* Exercise description: In the entries that follow, find each line with the word "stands" and copy it.

Data records
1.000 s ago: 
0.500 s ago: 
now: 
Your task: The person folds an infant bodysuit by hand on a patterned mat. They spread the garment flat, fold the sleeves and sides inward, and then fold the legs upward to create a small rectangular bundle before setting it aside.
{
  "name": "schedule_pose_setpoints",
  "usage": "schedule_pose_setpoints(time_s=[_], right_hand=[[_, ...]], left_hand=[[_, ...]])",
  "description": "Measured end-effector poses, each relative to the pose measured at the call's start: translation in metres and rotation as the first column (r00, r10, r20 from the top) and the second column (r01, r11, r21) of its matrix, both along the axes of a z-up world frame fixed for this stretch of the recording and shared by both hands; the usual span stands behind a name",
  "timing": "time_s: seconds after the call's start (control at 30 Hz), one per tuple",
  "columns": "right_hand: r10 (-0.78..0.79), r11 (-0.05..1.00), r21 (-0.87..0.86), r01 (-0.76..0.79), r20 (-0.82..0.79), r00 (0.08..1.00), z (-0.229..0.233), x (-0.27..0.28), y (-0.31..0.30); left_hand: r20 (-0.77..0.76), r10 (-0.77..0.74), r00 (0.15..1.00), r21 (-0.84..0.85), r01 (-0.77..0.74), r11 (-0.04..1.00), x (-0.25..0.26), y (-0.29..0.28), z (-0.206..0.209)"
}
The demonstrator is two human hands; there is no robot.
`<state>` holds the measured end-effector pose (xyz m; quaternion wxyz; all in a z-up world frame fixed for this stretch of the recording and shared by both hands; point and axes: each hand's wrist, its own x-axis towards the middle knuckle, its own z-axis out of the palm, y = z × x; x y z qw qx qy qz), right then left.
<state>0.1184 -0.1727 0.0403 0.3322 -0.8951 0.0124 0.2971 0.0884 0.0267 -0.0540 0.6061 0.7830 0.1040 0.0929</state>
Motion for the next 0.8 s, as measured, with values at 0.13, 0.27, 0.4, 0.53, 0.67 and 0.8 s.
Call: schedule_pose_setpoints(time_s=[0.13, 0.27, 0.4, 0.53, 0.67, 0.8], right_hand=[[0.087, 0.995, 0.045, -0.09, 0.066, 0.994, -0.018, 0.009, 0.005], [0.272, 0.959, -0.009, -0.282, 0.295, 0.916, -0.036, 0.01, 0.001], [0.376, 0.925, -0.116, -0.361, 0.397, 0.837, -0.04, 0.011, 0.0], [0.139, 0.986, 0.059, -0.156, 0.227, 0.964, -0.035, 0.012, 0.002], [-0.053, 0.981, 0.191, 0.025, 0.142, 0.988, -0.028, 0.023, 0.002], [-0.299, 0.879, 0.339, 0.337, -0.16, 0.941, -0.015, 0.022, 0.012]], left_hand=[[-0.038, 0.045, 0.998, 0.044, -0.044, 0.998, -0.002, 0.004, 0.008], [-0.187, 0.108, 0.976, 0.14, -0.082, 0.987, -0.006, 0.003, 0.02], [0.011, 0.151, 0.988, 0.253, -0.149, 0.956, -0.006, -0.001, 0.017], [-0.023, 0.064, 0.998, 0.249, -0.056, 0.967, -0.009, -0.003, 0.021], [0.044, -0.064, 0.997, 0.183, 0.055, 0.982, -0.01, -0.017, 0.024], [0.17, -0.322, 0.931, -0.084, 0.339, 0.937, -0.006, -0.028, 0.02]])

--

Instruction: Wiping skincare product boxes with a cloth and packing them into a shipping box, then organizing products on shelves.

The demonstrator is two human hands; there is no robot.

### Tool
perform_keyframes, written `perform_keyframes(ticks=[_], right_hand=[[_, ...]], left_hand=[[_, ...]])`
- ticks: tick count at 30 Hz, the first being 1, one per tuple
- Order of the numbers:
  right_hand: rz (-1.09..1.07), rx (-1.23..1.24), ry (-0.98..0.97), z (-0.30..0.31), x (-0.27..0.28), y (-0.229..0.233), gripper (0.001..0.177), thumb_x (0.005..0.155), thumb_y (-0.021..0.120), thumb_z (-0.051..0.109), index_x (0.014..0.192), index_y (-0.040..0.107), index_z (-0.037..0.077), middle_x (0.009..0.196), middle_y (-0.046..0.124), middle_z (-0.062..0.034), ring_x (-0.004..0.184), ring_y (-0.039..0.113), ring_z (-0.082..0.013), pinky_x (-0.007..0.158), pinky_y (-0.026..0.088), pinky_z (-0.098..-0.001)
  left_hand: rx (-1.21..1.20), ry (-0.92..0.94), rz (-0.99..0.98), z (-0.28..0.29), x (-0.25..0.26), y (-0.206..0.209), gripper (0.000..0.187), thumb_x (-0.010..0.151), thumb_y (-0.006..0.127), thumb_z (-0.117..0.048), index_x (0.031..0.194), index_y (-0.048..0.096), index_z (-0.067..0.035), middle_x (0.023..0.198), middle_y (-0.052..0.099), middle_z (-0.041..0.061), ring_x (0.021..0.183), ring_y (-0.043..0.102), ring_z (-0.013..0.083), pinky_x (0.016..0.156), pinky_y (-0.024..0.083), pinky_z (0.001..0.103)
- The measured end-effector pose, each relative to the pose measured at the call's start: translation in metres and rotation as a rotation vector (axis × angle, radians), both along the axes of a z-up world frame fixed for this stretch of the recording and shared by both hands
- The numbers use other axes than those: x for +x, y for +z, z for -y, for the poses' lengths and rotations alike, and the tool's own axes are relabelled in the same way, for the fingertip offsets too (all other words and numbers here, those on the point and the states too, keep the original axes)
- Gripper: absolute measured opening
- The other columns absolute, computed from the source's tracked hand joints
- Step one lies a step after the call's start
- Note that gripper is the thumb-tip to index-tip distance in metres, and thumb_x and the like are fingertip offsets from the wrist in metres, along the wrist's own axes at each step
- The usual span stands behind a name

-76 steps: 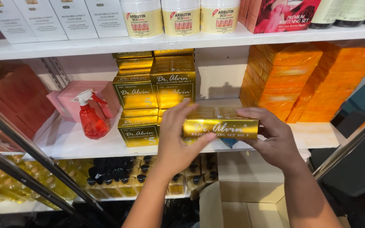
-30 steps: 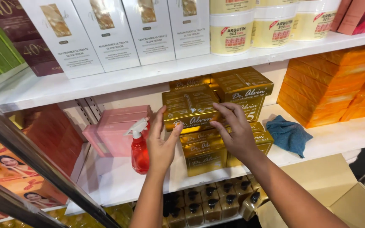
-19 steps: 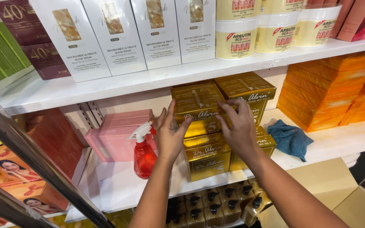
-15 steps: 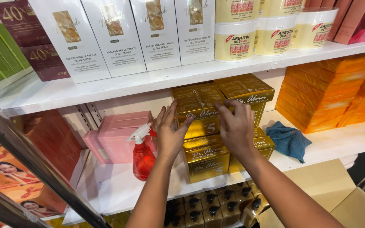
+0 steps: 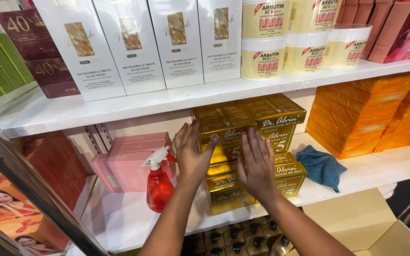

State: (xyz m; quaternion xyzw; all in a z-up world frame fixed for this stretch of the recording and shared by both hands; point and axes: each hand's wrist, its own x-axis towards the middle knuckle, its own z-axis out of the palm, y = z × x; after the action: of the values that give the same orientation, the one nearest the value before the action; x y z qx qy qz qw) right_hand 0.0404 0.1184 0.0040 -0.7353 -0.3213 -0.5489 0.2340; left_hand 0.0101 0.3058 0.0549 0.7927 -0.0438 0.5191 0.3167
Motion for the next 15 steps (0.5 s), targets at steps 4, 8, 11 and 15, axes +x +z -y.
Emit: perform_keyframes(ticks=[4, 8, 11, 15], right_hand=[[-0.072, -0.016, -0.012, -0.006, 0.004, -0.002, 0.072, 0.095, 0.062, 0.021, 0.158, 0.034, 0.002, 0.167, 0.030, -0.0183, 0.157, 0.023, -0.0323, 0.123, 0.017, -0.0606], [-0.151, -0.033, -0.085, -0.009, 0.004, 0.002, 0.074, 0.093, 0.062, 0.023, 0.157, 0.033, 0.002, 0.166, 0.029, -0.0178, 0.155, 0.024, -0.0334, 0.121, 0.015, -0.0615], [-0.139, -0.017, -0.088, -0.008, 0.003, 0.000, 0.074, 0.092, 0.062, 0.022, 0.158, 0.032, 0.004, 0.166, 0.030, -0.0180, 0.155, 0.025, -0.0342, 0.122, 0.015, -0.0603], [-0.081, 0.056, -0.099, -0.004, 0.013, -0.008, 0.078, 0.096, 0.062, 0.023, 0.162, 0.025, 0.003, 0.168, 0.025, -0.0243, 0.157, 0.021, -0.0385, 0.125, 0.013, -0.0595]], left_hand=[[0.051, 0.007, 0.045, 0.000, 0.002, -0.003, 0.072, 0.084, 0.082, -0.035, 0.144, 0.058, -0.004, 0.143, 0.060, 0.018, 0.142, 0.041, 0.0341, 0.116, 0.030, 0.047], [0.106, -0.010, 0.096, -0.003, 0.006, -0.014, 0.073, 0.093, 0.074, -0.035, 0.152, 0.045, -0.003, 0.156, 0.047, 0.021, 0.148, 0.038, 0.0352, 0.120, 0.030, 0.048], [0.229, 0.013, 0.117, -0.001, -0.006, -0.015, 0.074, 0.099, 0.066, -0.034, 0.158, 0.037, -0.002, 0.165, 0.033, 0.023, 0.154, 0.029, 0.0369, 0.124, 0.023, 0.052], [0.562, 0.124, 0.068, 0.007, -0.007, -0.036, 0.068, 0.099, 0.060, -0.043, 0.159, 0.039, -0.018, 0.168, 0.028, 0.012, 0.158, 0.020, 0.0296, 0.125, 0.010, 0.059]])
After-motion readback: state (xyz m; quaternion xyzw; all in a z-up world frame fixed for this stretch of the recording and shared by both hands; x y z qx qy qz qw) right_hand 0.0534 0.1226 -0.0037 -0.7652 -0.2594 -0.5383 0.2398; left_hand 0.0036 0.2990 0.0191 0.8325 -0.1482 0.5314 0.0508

* Output for this exercise:
  "description": "Measured end-effector poses, each relative to the pose measured at the call's start: translation in metres and rotation as the first column (r00, r10, r20 from the top) and the second column (r01, r11, r21) of its matrix, both along the axes of a z-up world frame fixed for this stretch of the recording and shared by both hands; the usual span stands behind a name",
- The usual span stands behind a name

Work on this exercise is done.